Required work: Locate the word "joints" in the entries below, then gather every line that holds it.

Segment Start: Data supplied

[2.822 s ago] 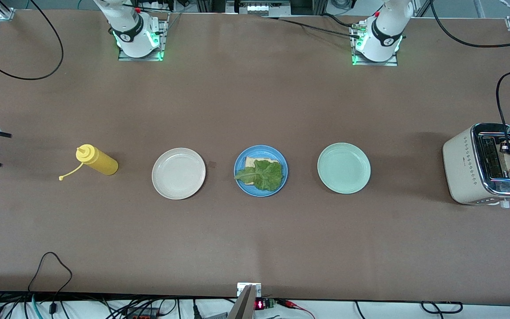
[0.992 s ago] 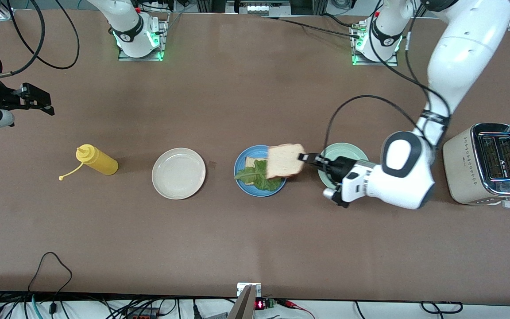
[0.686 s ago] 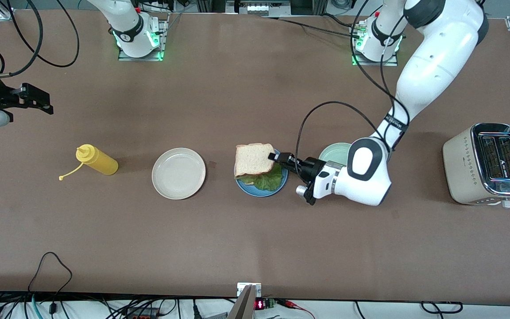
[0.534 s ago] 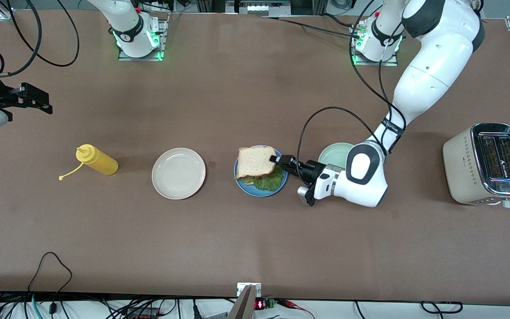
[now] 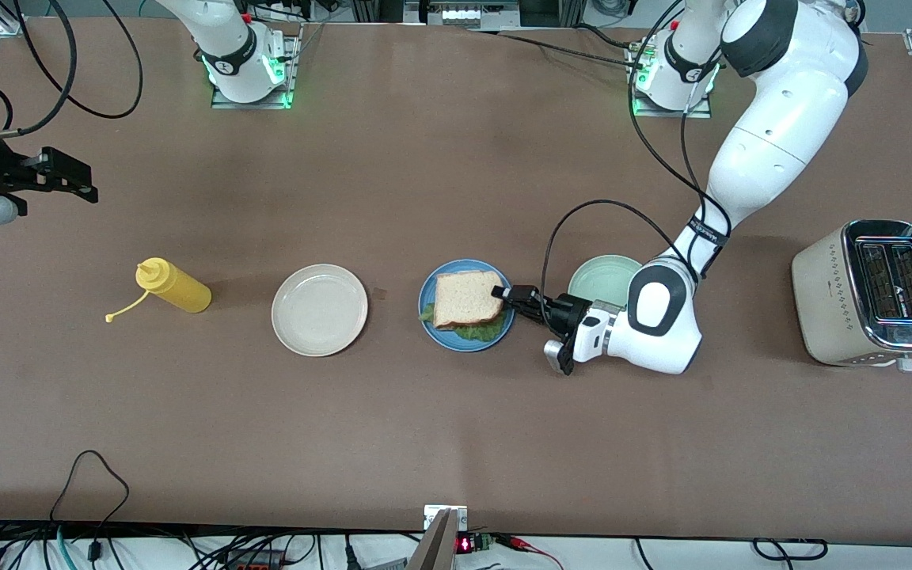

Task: Make sandwich in blue plate with both arms
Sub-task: 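Lower the bread onto the lettuce and open the left gripper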

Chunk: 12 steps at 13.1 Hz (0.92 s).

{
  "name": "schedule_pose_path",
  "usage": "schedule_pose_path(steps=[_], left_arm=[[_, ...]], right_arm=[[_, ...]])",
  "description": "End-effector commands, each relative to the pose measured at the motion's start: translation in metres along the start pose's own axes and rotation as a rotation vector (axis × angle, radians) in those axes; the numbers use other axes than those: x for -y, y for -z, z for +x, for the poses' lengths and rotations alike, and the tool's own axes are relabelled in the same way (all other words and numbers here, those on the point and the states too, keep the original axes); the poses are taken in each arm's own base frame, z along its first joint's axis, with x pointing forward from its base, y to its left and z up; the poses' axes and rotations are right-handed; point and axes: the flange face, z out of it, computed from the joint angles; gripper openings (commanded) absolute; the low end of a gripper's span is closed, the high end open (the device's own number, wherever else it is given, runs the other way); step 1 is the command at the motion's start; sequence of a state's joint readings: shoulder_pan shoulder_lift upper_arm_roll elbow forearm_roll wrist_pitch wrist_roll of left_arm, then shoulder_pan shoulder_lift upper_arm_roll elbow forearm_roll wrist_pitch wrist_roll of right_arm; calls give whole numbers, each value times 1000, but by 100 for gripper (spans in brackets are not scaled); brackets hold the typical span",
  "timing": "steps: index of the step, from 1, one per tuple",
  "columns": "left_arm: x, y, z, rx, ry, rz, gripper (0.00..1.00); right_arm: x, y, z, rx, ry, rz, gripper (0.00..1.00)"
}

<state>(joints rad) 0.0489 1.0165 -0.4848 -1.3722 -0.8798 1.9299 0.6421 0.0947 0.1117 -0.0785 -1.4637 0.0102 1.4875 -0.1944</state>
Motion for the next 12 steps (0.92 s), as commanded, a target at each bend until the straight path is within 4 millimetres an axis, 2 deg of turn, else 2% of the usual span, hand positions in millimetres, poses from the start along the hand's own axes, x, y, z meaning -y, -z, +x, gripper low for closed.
schedule_pose_path(steps=[1,2,3,7,8,10,12], left_arm=[[-13,25,6,22,-91,100,100],[-28,34,7,51,-116,153,100],[-32,40,4,83,-111,179,100],[-64,89,-16,266,-17,370,100],[-80,99,-21,311,0,431,100],[-113,132,-35,403,-3,627,100],[-138,160,-45,460,-15,779,100]], right_arm=[[14,-3,1,-12,8,14,100],[16,-1,1,-19,9,11,100],[15,-1,1,-19,8,11,100],[14,-1,1,-19,11,8,100],[13,1,-1,-19,6,8,100],[9,2,-2,-28,0,7,100],[8,2,1,-43,-2,4,100]])
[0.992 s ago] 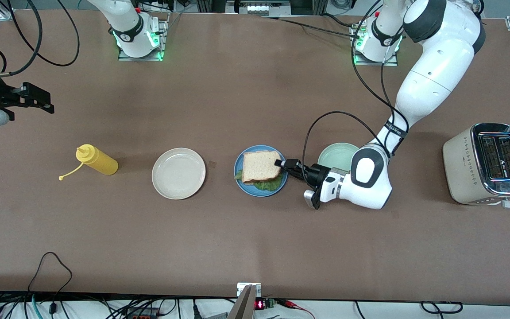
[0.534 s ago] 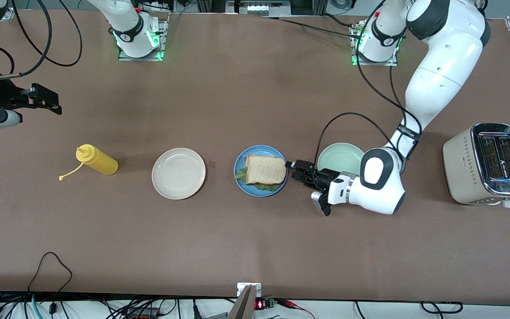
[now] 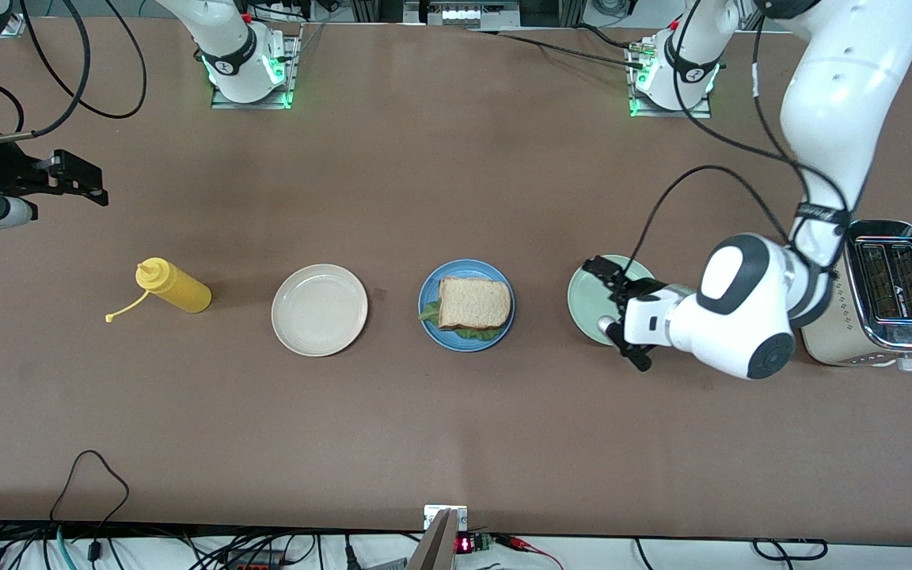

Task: Make sandwich in blue plate with both arms

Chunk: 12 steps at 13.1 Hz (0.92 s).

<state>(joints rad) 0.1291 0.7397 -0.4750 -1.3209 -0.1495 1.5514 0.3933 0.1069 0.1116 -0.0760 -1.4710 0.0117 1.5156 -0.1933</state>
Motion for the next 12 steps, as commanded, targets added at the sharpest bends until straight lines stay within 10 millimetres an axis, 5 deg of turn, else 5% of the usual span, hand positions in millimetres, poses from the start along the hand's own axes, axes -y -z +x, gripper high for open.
schedule_pose_path(steps=[1,4,5,8,12], left_arm=[[-19,44,-35,70,32,189,100],[-48,100,-76,138,100,404,100],[-64,131,-94,80,167,456,100],[-72,194,-154,-132,484,418,100],[-100,220,-213,-335,535,519,100]], right_arm=[[0,3,-2,-30,-15,6,100],[-1,5,1,-53,-15,1,100],[1,8,0,-55,-10,-10,100],[-1,10,-1,-62,-15,-2,100],[-4,12,0,-79,-23,-2,100]])
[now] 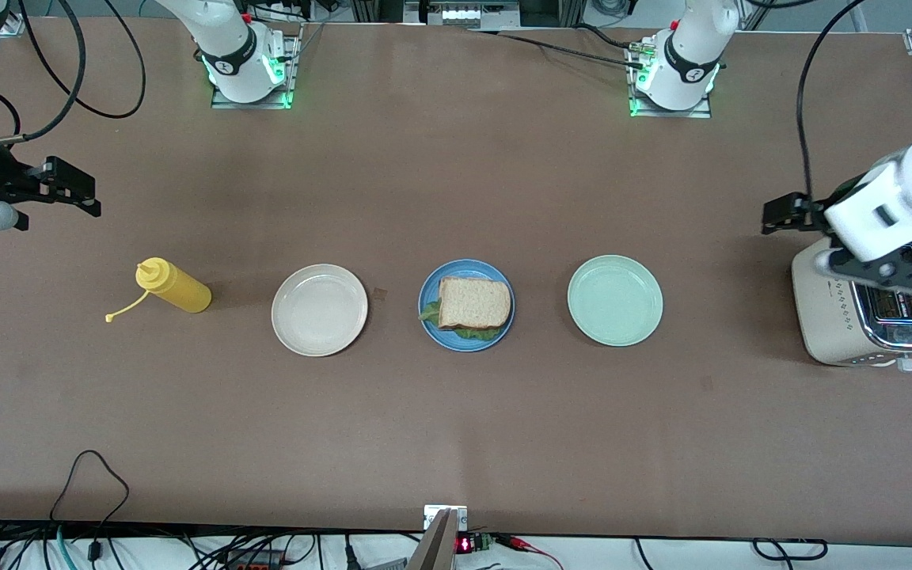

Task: Make sandwich in blue plate with both arms

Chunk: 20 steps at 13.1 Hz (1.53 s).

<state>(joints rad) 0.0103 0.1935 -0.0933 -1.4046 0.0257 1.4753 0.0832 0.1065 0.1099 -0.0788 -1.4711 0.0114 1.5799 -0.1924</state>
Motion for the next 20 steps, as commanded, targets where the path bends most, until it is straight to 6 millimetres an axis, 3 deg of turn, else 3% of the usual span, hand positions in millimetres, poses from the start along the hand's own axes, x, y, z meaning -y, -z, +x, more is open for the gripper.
schedule_pose_path(steps=[1,4,7,20], left_arm=[[-6,-5,-34,-77,31,13,100],[-3,-18,-55,-128,50,20,100],[-2,-19,-53,-124,54,18,100],[-8,-15,-50,-101,44,15,100]], right_arm=[[-3,5,-6,-10,-22,11,100],[-6,12,-12,-9,-11,6,100],[-28,11,-13,-23,-50,8,100],[-20,-11,0,13,-33,-7,100]])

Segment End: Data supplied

Task result:
<state>(joints rad) 0.0489 1.0165 -0.4848 -1.3722 -0.8798 1.9299 0.6421 0.0947 0.1117 -0.0785 -1.4637 0.0102 1.4875 -0.1944</state>
<state>(joints rad) 0.1291 0.7397 -0.4750 -1.3209 -0.1495 1.5514 0.3933 0.1069 0.1116 -0.0760 -1.4710 0.0117 1.5156 -0.1933</state>
<state>(joints rad) 0.0103 0.1935 -0.0933 -1.4046 0.0257 1.4753 0.0832 0.1065 0.1099 -0.0788 -1.4711 0.0114 1.5799 -0.1924</state>

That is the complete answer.